### Goal of the exercise
Somewhere below, one line contains "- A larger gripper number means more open" and a later line contains "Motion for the". Output those two lines and everything between them exactly, and nothing else.

Segment Start: Dataset content

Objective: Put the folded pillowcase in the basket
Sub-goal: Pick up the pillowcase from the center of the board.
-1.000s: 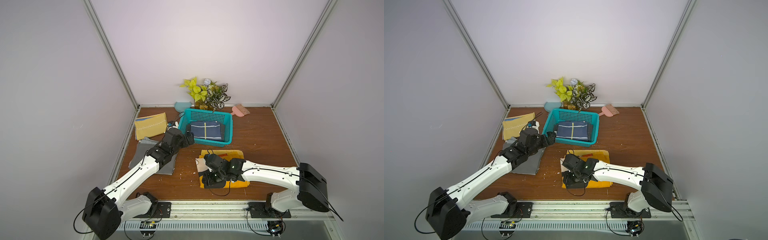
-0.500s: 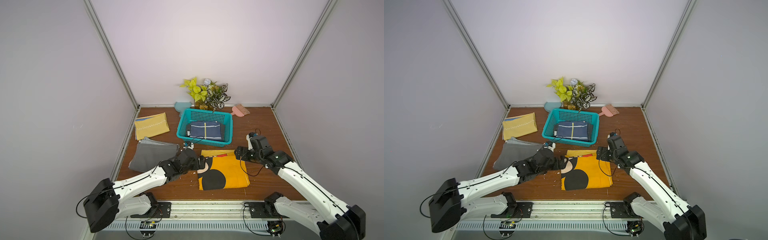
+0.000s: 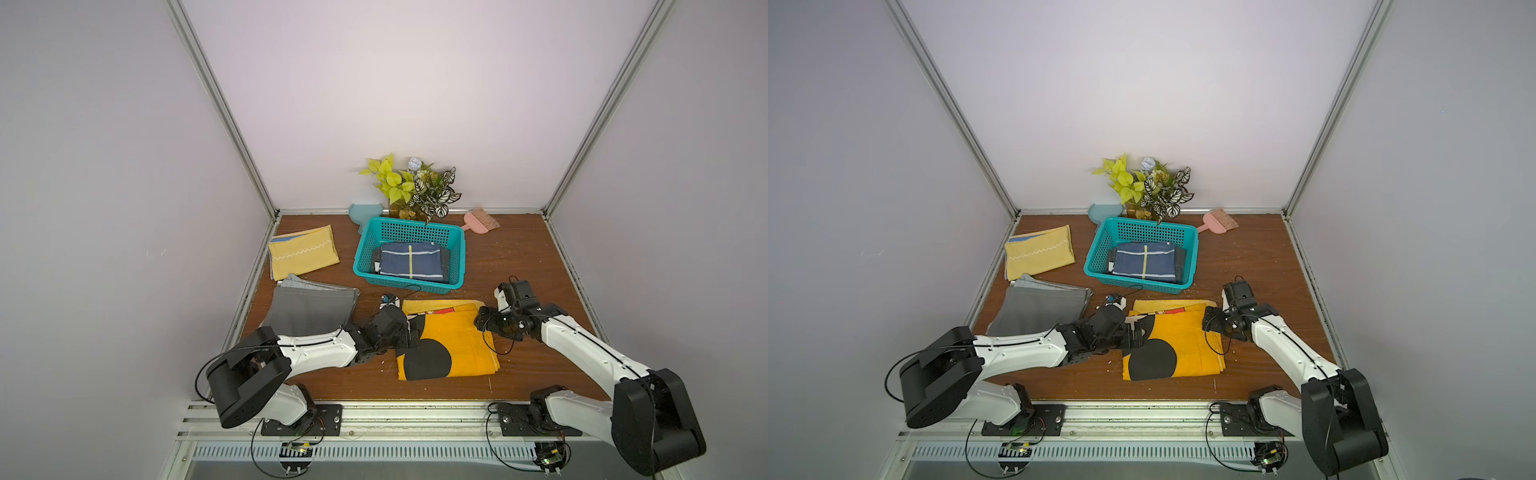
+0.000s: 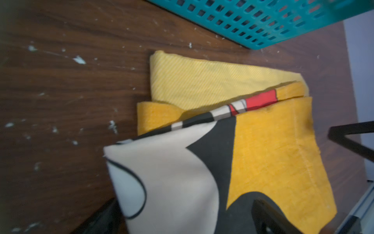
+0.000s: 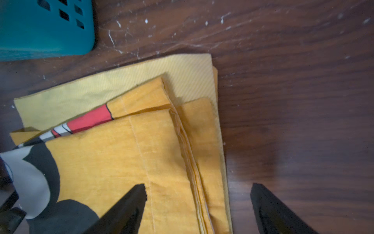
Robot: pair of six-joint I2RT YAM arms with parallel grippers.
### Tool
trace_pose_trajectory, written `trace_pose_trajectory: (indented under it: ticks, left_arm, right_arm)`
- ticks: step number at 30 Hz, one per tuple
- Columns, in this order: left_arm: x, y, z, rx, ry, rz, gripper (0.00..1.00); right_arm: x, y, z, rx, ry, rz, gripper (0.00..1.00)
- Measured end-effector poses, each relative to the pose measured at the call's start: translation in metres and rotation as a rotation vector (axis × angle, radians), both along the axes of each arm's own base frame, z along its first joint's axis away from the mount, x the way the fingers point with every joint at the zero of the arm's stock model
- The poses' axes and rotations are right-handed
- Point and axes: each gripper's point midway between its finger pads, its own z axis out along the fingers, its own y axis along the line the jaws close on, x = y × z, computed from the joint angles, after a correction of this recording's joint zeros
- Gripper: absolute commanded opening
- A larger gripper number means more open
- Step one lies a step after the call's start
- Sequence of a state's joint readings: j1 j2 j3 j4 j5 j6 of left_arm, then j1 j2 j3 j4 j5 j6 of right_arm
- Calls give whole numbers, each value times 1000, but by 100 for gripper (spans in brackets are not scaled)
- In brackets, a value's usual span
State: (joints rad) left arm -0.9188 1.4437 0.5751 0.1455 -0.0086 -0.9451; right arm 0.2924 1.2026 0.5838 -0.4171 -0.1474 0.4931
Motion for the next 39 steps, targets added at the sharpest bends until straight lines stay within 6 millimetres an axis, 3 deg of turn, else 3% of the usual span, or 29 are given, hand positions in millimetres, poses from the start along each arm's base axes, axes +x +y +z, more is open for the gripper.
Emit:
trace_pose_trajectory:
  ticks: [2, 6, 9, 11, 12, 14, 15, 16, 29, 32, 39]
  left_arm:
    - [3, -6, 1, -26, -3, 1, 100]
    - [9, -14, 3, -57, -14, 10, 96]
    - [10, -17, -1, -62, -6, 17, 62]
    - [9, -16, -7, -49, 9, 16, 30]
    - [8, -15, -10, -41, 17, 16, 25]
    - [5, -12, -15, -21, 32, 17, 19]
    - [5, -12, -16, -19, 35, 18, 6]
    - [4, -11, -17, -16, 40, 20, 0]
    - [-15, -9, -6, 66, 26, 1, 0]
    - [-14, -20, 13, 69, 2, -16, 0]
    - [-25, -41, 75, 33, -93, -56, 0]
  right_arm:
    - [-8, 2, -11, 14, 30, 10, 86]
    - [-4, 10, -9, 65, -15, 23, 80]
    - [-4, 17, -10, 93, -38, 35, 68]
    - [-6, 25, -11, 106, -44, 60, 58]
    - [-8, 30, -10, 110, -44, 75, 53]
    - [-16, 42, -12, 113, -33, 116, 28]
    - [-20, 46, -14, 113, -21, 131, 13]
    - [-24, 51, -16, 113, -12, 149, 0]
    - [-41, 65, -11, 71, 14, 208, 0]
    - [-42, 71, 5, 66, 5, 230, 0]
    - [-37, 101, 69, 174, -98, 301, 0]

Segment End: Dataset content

### Response area
- A larger gripper number means more open
- Step one lies a step after the call's start
- Sequence of a state's joint readings: j1 j2 j3 j4 j5 j6 of left_arm, then j1 j2 j3 j4 j5 j6 of right_arm
- Calls give whole numbers, each value times 1000, but by 100 for gripper (spans in brackets are not scaled)
- In brackets, a value's usual span
State: (joints rad) left arm -0.9188 1.4437 0.5751 0.1455 -0.0086 -0.9451; right arm 0.2924 1.2026 0.5838 -0.4171 -0.1474 0.4931
Motion for the next 39 steps, targets added at the sharpest bends until straight lines stay within 6 millimetres an axis, 3 deg of turn, else 3% of the usual span, or 29 are given, hand positions in millimetres, poses from the start along each arm's base axes, axes +x +y +z, more is open for the gripper.

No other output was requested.